**WHAT THIS TASK INVOLVES**.
Please set down the whole listing again, precisely.
──────────
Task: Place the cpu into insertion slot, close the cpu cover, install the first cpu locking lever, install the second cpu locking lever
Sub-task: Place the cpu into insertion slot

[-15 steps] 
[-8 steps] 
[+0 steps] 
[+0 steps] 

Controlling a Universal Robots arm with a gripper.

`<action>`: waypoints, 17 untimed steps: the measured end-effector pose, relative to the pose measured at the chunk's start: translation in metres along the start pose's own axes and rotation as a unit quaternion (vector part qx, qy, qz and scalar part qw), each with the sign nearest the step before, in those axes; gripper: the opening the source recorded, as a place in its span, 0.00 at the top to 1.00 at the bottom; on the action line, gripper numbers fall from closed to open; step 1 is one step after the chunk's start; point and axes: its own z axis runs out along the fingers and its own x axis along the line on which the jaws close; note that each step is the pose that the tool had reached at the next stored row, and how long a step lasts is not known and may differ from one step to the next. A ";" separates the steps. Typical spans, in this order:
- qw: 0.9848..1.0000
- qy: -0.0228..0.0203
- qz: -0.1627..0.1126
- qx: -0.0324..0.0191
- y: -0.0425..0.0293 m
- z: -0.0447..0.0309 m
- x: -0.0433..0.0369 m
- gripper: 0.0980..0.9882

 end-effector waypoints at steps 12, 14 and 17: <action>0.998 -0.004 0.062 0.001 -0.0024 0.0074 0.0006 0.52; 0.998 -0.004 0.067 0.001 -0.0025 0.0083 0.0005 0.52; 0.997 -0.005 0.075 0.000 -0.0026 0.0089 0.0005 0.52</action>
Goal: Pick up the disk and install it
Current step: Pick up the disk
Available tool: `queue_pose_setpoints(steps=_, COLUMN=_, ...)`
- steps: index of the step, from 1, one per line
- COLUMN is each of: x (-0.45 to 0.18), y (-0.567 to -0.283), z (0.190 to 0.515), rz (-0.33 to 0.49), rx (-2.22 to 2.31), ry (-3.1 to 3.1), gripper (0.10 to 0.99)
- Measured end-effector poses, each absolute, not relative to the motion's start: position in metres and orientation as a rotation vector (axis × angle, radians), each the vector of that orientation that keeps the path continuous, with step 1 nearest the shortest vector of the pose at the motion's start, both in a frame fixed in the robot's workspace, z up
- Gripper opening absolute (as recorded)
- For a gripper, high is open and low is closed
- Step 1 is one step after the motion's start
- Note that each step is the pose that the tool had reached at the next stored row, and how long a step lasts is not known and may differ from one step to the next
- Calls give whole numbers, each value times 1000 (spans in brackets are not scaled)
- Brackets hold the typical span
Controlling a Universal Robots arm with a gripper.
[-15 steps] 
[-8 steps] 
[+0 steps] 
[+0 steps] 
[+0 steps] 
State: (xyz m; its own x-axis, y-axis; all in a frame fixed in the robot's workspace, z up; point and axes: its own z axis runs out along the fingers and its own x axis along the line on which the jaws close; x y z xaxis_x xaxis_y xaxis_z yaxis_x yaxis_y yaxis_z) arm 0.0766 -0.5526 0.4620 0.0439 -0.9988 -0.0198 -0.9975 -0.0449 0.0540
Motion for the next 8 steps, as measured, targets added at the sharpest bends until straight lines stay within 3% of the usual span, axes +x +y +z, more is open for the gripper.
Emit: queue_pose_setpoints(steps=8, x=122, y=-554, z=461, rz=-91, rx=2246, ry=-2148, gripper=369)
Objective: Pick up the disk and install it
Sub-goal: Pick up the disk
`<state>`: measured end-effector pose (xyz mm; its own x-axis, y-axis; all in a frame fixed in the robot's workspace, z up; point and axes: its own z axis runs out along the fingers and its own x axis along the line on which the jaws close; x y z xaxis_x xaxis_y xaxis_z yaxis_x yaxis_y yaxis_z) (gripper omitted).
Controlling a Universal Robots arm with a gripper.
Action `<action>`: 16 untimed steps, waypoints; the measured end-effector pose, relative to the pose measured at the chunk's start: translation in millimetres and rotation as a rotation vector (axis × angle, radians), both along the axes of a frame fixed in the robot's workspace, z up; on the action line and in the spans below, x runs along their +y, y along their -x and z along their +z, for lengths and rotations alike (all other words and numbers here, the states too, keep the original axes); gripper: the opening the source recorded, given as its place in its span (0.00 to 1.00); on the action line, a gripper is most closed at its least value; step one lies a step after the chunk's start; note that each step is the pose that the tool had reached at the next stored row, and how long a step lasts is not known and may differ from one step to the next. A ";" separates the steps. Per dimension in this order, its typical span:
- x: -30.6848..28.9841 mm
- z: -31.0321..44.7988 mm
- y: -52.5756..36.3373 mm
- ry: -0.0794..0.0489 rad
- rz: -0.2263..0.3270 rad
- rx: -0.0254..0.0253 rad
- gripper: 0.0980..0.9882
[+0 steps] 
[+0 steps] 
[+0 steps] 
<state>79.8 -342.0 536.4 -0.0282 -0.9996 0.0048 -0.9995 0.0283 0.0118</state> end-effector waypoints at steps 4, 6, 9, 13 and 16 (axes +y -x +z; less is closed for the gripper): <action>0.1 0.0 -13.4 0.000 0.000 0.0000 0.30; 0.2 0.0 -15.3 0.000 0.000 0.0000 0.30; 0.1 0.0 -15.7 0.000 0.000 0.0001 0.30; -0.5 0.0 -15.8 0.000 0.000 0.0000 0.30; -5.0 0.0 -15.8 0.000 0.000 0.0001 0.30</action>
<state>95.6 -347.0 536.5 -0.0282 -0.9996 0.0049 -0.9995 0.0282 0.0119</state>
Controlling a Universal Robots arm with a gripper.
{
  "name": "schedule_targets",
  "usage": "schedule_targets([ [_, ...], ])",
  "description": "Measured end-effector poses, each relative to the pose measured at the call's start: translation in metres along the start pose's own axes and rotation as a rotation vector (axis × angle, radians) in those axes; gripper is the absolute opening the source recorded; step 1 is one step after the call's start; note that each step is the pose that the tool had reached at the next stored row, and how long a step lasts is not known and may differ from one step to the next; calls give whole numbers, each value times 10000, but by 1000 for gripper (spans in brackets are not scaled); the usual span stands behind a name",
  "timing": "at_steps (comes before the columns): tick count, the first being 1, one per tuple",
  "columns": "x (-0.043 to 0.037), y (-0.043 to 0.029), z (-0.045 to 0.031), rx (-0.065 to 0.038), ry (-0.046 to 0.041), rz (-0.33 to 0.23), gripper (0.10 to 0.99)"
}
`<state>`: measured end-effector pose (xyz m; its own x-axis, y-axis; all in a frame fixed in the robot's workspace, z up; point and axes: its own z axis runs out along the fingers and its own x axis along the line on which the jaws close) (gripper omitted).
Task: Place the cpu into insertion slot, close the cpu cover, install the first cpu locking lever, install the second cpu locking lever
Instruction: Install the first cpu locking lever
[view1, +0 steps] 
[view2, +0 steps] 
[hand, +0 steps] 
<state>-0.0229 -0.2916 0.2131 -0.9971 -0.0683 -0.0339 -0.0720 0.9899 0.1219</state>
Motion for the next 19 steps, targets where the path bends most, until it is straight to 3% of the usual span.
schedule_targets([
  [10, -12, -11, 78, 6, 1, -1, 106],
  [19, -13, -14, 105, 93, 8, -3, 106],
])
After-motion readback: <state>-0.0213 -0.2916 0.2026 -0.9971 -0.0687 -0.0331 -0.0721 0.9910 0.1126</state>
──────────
**WRITTEN REPLY**.
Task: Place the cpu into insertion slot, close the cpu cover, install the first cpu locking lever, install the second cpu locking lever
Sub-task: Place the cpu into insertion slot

[-15 steps] 
[-8 steps] 
[+0 steps] 
[+0 steps] 

Controlling a Universal Robots arm with a gripper.

`<action>`: waypoints, 17 untimed steps: the measured end-effector pose, relative to the pose measured at the chunk's start: translation in metres along the start pose's own axes and rotation as a unit quaternion (vector part qx, qy, qz and scalar part qw), each with the sign nearest the step before, in those axes; gripper: the opening the source recorded, as a place in its span, 0.00 at the top to 1.00 at the bottom; on the action line, gripper numbers fall from closed to open; step 1 is one step after the chunk's start; point and axes: its own z axis runs out along the fingers and its own x axis along the line on which the jaws close; note that each step is the pose that the tool had reached at the next stored row, and how long a step lasts is not known and may differ from one step to the next. A ";" separates the steps. Typical spans, in this order:
- qw: 0.9848..1.0000
- qy: -0.0228..0.0203
- qz: -0.1627..0.1126
- qx: -0.0324..0.0191
- y: -0.0425..0.0293 m
- z: -0.0447..0.0309 m
- x: -0.0433..0.0369 m
- gripper: 0.0980..0.9882

 end-effector waypoints at steps 12, 14 and 17: <action>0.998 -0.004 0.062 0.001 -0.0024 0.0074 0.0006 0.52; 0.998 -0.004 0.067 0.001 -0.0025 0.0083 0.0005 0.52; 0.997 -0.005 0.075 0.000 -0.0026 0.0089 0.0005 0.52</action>
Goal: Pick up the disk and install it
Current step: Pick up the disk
Available tool: `queue_pose_setpoints(steps=_, COLUMN=_, ...)`
- steps: index of the step, from 1, one per line
- COLUMN is each of: x (-0.45 to 0.18), y (-0.567 to -0.283), z (0.190 to 0.515), rz (-0.33 to 0.49), rx (-2.22 to 2.31), ry (-3.1 to 3.1), gripper (0.10 to 0.99)
- Measured end-effector poses, each absolute, not relative to the motion's start: position in metres and orientation as a rotation vector (axis × angle, radians), each the vector of that orientation that keeps the path continuous, with step 1 nearest the shortest vector of the pose at the motion's start, both in a frame fixed in the robot's workspace, z up
- Gripper opening absolute (as recorded)
- For a gripper, high is open and low is closed
- Step 1 is one step after the motion's start
- Note that each step is the pose that the tool had reached at the next stored row, and how long a step lasts is not known and may differ from one step to the next
- Calls give whole numbers, each value times 1000 (spans in brackets are not scaled)
- Brackets hold the typical span
Controlling a Universal Robots arm with a gripper.
[-15 steps] 
[-8 steps] 
[+0 steps] 
[+0 steps] 
[+0 steps] 
State: (xyz m; its own x-axis, y-axis; all in a frame fixed in the robot's workspace, z up; point and axes: its own z axis runs out along the fingers and its own x axis along the line on which the jaws close; x y z xaxis_x xaxis_y xaxis_z yaxis_x yaxis_y yaxis_z) arm 0.0766 -0.5526 0.4620 0.0439 -0.9988 -0.0198 -0.9975 -0.0449 0.0540
Motion for the next 8 steps, as measured, targets added at the sharpest bends until straight lines stay within 3% of the usual span, axes +x +y +z, more is open for the gripper.
Emit: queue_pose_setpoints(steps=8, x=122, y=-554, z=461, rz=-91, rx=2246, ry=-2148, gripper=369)
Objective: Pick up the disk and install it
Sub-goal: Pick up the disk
`<state>`: measured end-effector pose (xyz mm; its own x-axis, y-axis; all in a frame fixed in the robot's workspace, z up; point and axes: its own z axis runs out along the fingers and its own x axis along the line on which the jaws close; x y z xaxis_x xaxis_y xaxis_z yaxis_x yaxis_y yaxis_z) (gripper omitted).
Controlling a Universal Robots arm with a gripper.
Action `<action>`: 16 untimed steps, waypoints; the measured end-effector pose, relative to the pose measured at the chunk's start: translation in millimetres and rotation as a rotation vector (axis × angle, radians), both along the axes of a frame fixed in the robot's workspace, z up; on the action line and in the spans below, x runs along their +y, y along their -x and z along their +z, for lengths and rotations alike (all other words and numbers here, the states too, keep the original axes); gripper: the opening the source recorded, given as its place in its span (0.00 to 1.00); on the action line, a gripper is most closed at its least value; step one lies a step after the chunk's start; note that each step is the pose that the tool had reached at the next stored row, and how long a step lasts is not known and may differ from one step to the next. A ";" separates the steps. Per dimension in this order, its typical span:
- x: -30.6848..28.9841 mm
- z: -31.0321..44.7988 mm
- y: -52.5756..36.3373 mm
- ry: -0.0794..0.0489 rad
- rz: -0.2263..0.3270 rad
- rx: -0.0254..0.0253 rad
- gripper: 0.0980..0.9882
[+0 steps] 
[+0 steps] 
[+0 steps] 
<state>79.8 -342.0 536.4 -0.0282 -0.9996 0.0048 -0.9995 0.0283 0.0118</state> end-effector waypoints at steps 4, 6, 9, 13 and 16 (axes +y -x +z; less is closed for the gripper): <action>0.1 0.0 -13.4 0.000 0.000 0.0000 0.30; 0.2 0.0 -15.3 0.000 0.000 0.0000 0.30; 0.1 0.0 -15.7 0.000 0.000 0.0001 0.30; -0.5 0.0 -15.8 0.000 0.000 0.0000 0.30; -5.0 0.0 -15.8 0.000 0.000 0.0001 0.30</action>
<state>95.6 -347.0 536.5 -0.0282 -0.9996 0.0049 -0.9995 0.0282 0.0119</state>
Controlling a Universal Robots arm with a gripper.
{
  "name": "schedule_targets",
  "usage": "schedule_targets([ [_, ...], ])",
  "description": "Measured end-effector poses, each relative to the pose measured at the call's start: translation in metres along the start pose's own axes and rotation as a rotation vector (axis × angle, radians) in those axes; gripper is the absolute opening the source recorded; step 1 is one step after the call's start; note that each step is the pose that the tool had reached at the next stored row, and how long a step lasts is not known and may differ from one step to the next; calls give whole numbers, each value times 10000, but by 1000 for gripper (spans in brackets are not scaled); the usual span stands behind a name",
  "timing": "at_steps (comes before the columns): tick count, the first being 1, one per tuple",
  "columns": "x (-0.043 to 0.037), y (-0.043 to 0.029), z (-0.045 to 0.031), rx (-0.065 to 0.038), ry (-0.046 to 0.041), rz (-0.33 to 0.23), gripper (0.10 to 0.99)"
}
`<state>`: measured end-effector pose (xyz m; its own x-axis, y-axis; all in a frame fixed in the robot's workspace, z up; point and axes: its own z axis runs out along the fingers and its own x axis along the line on which the jaws close) (gripper omitted).
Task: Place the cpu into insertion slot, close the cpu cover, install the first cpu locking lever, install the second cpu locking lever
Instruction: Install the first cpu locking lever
[view1, +0 steps] 
[view2, +0 steps] 
[hand, +0 steps] 
<state>-0.0229 -0.2916 0.2131 -0.9971 -0.0683 -0.0339 -0.0720 0.9899 0.1219</state>
Motion for the next 19 steps, targets where the path bends most, until it is straight to 3% of the usual span.
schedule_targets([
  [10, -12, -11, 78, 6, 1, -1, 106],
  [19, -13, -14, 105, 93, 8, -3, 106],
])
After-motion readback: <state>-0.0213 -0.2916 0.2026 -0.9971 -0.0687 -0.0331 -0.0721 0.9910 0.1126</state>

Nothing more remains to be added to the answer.